What to do:
Look for the word "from" in the data below, and copy every line that holds it.

[Dataset items]
________________

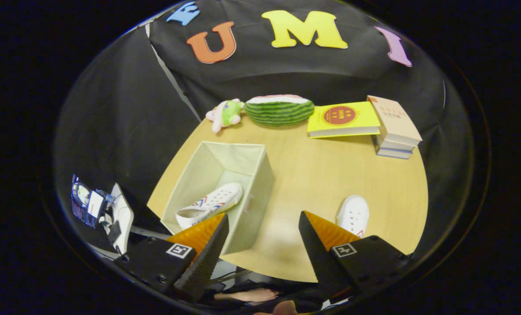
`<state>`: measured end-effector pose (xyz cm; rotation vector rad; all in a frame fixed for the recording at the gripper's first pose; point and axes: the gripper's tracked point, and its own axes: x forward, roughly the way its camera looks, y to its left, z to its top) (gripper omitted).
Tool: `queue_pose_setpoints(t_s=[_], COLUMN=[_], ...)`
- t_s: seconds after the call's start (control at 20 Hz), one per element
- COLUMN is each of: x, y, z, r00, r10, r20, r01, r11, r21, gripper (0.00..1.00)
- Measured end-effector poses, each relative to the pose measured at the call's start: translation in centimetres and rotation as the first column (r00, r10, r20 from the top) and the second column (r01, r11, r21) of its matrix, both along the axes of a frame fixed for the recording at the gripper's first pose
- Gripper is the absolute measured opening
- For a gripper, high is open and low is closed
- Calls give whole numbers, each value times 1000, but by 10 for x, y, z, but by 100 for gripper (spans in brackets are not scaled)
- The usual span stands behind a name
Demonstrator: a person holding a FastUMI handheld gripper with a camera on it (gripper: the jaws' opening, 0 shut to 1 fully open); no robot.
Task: Open the storage box then place both shoes into the box .Put the left shoe in first, then the right shoe, with the right side of both shoes facing outward in a uniform manner.
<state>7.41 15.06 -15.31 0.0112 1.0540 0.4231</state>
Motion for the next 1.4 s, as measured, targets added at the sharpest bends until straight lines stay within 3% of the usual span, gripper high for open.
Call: queue_pose_setpoints(t_s=[0.25,0.5,0.8,1.05,1.2,1.4], x=[-12,-27,-24,-17,-22,-20], y=[-95,-170,-200,-190,-177,-180], z=[-57,-118,-193,-207,-210,-208], r00=[998,987,962,948,932,934], r10=[39,14,-32,-18,18,-36], r20=[-49,-159,-272,-316,-362,-354], r01=[-48,-65,-61,-78,-111,-44], r11=[982,946,944,954,965,975], r21=[-183,-318,-325,-288,-238,-216], gripper=[100,100,100,96,76,40])
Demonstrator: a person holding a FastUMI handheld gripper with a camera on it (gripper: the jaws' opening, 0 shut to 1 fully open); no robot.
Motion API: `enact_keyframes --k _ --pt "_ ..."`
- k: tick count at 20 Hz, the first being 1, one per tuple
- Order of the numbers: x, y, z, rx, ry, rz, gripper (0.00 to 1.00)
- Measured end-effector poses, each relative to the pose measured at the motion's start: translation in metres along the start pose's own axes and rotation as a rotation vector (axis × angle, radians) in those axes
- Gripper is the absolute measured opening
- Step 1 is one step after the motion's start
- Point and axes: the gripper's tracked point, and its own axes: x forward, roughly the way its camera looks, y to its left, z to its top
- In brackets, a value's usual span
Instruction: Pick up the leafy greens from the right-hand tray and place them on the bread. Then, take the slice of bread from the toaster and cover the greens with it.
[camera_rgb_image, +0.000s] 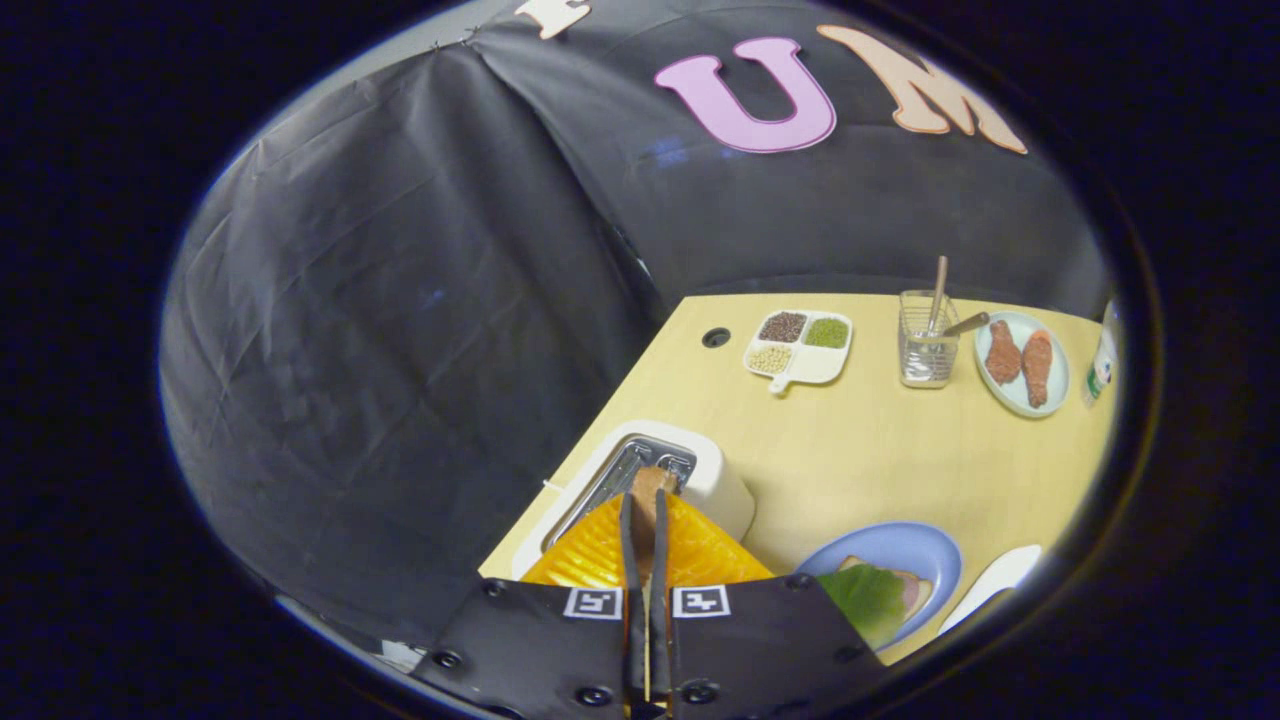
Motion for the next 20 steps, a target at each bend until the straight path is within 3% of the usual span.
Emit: enact_keyframes --k 10,14,20 --pt "-0.050 -0.019 0.015 0.050 -0.085 0.046 0.04" --pt "-0.056 -0.048 0.005 0.045 -0.091 0.008 0.05" --pt "-0.061 -0.101 -0.027 0.154 -0.065 -0.049 0.05"
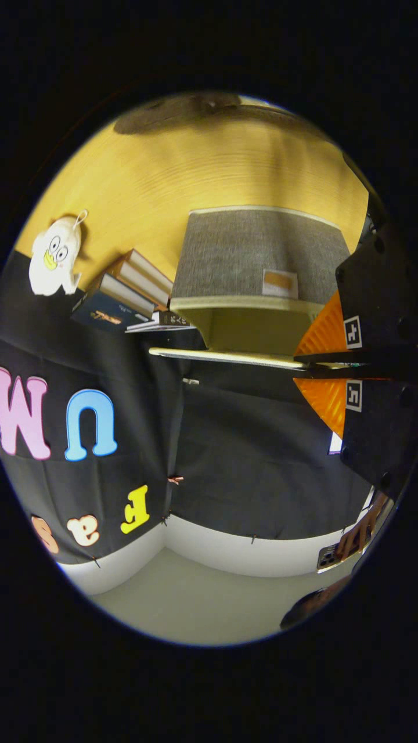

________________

Answer for the task:
- Measured end-effector poses, each relative to the pose measured at the call's start: translation in centimetres and rotation as the first column (r00, r10, r20 from the top) and the second column (r01, r11, r21) of its matrix, both along the axes of a frame fixed for the recording at the gripper's first pose
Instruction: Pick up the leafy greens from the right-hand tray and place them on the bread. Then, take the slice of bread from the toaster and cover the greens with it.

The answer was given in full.